PPC Jargon Busting: Keeping up with the acronyms

Flora Rowe, 
Strategy Development Manager, 
Acronyms

Welcome to the first in a series of blog posts, where we aim to demystify Pay Per Click.

Like most industries, performance marketing has a lot of acronyms. Performance marketing is commonly known as PPC (pay per click). Pay per click, is exactly what it says on the tin – you pay for a click on your Ad. However… this is just the beginning of the jargon, get ready for a rollercoaster of acronyms (and add this page to your favourites, it will come in use down the line!)

CPA – Cost Per Acquisition

What does it mean?
The CPA tells us how much we paid for a conversion or meaningful action. It is calculated by dividing the total cost of conversions by the total number of conversions.

Why do we use it?
This helps us understand the efficiency of the campaigns. The aim is to minimise how much we pay for a customer.

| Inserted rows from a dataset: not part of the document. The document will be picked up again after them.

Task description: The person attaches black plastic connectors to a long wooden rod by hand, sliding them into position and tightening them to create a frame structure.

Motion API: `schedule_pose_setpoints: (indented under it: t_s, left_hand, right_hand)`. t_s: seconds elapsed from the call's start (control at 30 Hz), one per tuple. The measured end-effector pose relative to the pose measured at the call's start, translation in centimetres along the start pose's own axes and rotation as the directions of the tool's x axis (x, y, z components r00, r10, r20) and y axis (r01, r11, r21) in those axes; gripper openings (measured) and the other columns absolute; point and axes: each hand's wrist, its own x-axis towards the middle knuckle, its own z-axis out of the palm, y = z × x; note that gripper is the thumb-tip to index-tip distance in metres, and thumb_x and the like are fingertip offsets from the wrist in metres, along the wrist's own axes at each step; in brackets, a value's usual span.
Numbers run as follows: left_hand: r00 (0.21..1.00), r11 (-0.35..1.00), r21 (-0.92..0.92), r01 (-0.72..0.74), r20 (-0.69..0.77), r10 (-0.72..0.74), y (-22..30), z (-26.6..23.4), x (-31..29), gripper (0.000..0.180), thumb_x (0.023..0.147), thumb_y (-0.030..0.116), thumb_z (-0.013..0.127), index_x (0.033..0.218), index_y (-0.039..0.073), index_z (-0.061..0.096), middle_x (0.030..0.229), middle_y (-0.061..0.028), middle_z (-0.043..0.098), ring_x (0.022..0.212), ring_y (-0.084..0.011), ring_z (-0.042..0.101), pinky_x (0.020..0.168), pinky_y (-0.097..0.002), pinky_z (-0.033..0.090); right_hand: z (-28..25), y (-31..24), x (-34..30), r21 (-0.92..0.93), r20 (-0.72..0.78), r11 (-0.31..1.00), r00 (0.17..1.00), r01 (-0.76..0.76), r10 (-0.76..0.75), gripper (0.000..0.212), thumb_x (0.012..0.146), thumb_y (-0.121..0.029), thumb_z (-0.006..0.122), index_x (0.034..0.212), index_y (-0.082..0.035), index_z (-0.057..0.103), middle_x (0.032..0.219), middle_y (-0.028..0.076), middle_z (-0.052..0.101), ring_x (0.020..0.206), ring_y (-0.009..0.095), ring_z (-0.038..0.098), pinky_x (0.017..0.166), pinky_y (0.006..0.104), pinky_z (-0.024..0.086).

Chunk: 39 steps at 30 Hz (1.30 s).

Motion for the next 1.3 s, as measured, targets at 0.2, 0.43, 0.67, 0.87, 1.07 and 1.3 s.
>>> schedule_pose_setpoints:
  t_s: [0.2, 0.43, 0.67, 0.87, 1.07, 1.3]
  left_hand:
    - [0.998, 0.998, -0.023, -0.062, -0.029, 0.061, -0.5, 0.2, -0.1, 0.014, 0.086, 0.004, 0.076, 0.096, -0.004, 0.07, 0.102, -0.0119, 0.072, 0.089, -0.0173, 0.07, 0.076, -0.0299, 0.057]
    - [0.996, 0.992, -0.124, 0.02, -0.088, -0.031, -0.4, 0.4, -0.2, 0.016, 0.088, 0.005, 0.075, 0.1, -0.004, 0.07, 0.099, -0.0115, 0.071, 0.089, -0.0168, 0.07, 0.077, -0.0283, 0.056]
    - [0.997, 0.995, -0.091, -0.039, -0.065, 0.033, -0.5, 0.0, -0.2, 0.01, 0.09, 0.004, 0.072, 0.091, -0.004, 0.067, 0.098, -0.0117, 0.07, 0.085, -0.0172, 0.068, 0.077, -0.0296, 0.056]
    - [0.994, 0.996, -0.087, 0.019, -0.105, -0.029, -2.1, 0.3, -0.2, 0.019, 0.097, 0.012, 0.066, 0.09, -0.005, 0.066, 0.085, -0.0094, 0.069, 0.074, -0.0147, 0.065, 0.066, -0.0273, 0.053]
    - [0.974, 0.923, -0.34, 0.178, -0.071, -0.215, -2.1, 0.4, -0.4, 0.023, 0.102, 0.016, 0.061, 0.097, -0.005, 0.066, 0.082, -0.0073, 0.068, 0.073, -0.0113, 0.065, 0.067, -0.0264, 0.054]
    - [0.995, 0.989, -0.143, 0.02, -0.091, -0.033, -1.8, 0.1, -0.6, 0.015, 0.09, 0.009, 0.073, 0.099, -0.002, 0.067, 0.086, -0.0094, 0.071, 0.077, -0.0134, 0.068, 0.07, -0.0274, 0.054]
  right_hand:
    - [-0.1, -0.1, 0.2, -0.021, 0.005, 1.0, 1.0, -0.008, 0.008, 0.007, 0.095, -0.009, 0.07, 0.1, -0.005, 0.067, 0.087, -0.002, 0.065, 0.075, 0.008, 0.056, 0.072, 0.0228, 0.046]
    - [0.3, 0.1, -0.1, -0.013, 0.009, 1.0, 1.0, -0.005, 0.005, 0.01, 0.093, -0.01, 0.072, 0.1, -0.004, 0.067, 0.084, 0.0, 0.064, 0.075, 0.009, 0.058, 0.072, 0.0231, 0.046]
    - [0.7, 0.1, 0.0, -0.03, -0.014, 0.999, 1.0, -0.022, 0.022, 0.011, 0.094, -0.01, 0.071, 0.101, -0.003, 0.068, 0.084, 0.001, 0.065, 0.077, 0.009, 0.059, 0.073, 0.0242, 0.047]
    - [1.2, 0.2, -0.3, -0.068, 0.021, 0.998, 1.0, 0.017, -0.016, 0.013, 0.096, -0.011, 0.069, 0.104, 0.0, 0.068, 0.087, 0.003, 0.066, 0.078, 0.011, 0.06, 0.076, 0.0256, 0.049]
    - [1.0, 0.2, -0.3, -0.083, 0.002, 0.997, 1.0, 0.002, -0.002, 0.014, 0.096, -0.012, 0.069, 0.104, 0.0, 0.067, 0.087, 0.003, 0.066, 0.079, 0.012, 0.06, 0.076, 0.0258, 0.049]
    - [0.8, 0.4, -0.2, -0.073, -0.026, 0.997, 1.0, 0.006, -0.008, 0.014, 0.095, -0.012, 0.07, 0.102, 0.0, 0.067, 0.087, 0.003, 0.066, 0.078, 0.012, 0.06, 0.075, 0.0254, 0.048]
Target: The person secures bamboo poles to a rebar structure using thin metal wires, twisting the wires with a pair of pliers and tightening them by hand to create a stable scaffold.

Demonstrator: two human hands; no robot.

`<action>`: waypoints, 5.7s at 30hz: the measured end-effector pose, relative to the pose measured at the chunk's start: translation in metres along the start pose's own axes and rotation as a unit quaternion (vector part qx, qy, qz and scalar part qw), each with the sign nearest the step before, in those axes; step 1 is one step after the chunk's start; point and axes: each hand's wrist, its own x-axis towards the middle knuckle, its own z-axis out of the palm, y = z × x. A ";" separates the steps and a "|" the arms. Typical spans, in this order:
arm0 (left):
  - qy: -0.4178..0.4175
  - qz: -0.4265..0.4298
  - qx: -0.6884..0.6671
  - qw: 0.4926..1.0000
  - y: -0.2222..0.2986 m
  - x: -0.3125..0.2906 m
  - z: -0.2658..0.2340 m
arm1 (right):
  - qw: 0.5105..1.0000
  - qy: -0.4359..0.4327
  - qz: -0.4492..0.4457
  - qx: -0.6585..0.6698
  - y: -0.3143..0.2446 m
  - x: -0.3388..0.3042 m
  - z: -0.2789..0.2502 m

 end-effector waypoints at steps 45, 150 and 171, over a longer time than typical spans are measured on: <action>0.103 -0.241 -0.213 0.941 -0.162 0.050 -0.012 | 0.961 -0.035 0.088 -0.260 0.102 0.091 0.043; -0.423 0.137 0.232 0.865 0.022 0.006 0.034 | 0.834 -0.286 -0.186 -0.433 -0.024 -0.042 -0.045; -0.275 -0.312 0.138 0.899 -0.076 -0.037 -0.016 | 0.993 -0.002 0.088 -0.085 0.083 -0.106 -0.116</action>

Anything special with this metric?
When you want to scale your campaigns and grow the reach, the CPA will go up.

Match Type

What does it mean?
Keywords are words or phrases that are used to match ads with the terms that people are searching for.  The keyword match types dictate how closely the keyword needs to match with the user’s search query so that the ad can be considered for the auction.

Why do we use it?
To dictate how specific or loosely related search terms can be to trigger our Ads.

Anything special with this metric?
There are three match types: Broad, Phrase and Exact

Keyword Match Types

CPC

What does it mean?
Cost-per-click (CPC) is the amount that you pay whenever anybody clicks on your Ad.

Why do we use it?
Your CPC is an important metric because those clicks, and costs, add up fast. If your CPC is too high, you won’t be able to achieve your goals. If your CPC is too low, you won’t show to people.

Anything special with this metric?
The CPC isn’t set randomly but it is dictated by competition, value of the goods and lots of different external factors. If you use smart bidding, you don’t set the CPC.

CTR

What does it mean?
CTR is the click through rate. This is a measurement of the percentage of people who clicked on your Ad after seeing it.

Why do we use it?
We use CTR to see which ads and keywords are successful and which need to be improved. If only a small percentage of people who see your Ads click on them, we know that they need improving.

Anything special with this metric?
A high CTR is a good indication that users find your ads interesting and helpful. We can also use it to find out if our keywords are showing to the right people.

ROAS

What does it mean?
Return on ad spend (ROAS) is a metric that measures the amount of revenue earned for every pound spent on advertising. For example, if you spend £100 on Ads and get £500 in sales, your ROAS is 500%. If you spend £26 on Ad spend and get £91 worth of sales, your ROAS is 350%.

Why do we use it?
For businesses where the goal has value, this helps us to see the efficiency of the campaigns.

Anything special with this metric?
ROAS is different to ROI. ROAS just covers the Ad Spend but ROI is different as includes management fees or any other investment. ROI will always be less than ROAS.

SQR

What does it mean?
An SQR is a search query report. This is a review of all of the search terms that have triggered our keywords and resulted in our Ads showing. We use different match types to find new and different keywords, however, sometimes these are not relevant.

Why do we use it?
We use this to exclude irrelevant keywords that are triggering our Ads and wasting Ad spend.

We’ve covered the most commonly used jargon but if there are any other terms we use that you’re not familiar with, let us know and we’ll happily update this post accordingly.